*** Opening of Data ***

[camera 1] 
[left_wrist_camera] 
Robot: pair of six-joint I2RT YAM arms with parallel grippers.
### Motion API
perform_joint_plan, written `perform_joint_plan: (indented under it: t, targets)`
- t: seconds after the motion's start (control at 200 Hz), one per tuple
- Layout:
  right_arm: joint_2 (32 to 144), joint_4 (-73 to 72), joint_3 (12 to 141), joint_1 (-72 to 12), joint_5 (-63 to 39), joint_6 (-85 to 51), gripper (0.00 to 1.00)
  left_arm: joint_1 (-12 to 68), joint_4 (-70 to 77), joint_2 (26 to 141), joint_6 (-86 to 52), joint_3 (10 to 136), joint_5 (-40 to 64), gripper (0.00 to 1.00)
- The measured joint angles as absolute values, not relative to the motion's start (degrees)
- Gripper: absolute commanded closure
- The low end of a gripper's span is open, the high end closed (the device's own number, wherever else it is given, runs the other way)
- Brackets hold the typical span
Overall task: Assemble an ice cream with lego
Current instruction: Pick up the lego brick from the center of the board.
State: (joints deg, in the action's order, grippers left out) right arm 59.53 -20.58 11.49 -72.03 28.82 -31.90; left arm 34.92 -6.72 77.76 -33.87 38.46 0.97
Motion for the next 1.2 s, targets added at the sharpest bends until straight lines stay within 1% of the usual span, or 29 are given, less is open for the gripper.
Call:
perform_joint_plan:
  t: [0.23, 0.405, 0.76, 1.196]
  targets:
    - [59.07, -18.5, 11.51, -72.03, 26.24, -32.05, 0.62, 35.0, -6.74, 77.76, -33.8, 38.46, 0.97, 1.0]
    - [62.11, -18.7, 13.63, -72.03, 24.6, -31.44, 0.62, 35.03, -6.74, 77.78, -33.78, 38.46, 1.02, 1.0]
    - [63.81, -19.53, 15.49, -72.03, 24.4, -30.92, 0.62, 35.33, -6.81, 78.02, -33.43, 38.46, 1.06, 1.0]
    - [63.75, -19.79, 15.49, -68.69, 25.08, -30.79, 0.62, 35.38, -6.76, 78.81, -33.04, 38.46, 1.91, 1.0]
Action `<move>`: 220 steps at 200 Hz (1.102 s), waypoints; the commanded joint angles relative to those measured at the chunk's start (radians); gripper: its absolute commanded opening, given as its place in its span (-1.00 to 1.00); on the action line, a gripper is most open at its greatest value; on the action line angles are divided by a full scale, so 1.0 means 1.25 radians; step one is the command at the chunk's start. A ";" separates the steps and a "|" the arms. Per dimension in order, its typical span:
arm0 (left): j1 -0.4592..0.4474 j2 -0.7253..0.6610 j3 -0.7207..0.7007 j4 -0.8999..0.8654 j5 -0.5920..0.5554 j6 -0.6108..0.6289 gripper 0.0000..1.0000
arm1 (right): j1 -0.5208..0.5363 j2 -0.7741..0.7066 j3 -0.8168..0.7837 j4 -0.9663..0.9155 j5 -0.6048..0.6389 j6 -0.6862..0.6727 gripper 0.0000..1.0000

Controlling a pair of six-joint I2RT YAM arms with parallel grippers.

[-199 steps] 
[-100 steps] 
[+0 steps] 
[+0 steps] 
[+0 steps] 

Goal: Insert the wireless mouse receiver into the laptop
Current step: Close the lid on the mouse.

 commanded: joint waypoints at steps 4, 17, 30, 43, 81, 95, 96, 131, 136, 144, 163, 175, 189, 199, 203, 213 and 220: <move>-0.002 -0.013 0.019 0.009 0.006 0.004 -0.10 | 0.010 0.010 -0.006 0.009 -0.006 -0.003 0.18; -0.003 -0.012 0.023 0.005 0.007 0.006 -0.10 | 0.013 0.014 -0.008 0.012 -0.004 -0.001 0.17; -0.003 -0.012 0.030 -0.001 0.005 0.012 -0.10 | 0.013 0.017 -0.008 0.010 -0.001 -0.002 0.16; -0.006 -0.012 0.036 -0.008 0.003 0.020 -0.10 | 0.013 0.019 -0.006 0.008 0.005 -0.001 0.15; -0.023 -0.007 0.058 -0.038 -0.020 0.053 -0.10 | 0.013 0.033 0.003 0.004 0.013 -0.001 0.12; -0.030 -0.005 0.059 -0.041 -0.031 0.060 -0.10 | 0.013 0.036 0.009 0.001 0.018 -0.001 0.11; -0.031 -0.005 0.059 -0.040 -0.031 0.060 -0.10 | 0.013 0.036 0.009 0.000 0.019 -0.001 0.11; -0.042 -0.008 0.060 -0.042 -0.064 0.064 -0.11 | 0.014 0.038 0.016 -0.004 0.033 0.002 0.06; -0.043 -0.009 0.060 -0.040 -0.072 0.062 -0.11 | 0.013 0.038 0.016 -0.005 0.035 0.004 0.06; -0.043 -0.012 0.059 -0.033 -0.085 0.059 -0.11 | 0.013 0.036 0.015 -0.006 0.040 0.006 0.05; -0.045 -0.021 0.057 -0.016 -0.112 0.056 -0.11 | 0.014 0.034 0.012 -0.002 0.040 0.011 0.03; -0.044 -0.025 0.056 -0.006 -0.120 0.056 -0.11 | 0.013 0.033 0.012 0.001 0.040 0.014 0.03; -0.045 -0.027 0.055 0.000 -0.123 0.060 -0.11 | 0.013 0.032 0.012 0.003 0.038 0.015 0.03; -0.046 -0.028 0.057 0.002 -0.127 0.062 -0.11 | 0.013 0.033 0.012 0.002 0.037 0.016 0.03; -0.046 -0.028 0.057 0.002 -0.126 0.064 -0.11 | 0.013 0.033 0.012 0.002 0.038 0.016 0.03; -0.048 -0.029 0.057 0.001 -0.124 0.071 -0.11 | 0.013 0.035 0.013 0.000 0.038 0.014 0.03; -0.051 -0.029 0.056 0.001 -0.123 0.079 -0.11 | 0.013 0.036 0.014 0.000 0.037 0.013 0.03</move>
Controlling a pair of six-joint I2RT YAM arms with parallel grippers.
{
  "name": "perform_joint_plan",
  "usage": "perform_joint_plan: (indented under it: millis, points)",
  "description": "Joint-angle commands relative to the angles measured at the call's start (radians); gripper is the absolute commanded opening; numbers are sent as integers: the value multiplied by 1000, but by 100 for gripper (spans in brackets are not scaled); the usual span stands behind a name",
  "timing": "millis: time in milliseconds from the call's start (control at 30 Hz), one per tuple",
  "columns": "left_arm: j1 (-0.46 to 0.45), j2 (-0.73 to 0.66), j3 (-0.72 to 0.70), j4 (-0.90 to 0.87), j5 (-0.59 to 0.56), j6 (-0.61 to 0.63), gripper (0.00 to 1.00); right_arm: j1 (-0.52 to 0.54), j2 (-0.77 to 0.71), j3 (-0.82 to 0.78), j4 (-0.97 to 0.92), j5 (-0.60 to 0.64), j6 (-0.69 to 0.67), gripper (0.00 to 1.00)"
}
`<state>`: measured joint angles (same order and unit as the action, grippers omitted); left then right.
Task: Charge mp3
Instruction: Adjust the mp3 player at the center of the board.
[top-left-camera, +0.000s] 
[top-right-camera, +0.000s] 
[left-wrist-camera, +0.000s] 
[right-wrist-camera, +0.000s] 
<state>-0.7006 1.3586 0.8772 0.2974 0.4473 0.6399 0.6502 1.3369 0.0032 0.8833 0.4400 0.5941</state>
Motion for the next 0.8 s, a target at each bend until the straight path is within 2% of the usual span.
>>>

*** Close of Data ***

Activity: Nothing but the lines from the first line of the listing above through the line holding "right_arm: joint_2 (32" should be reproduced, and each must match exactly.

Solution for this task:
[camera 1] 
[left_wrist_camera] 
Robot: pair of six-joint I2RT YAM arms with parallel grippers.
### Motion API
perform_joint_plan, written `perform_joint_plan: (indented under it: t, targets)`
- t: seconds after the motion's start (control at 200 Hz), one per tuple
- Layout:
  right_arm: joint_2 (32 to 144), joint_4 (-73 to 72), joint_3 (12 to 141), joint_1 (-72 to 12), joint_5 (-63 to 39), joint_6 (-85 to 51), gripper (0.00 to 1.00)

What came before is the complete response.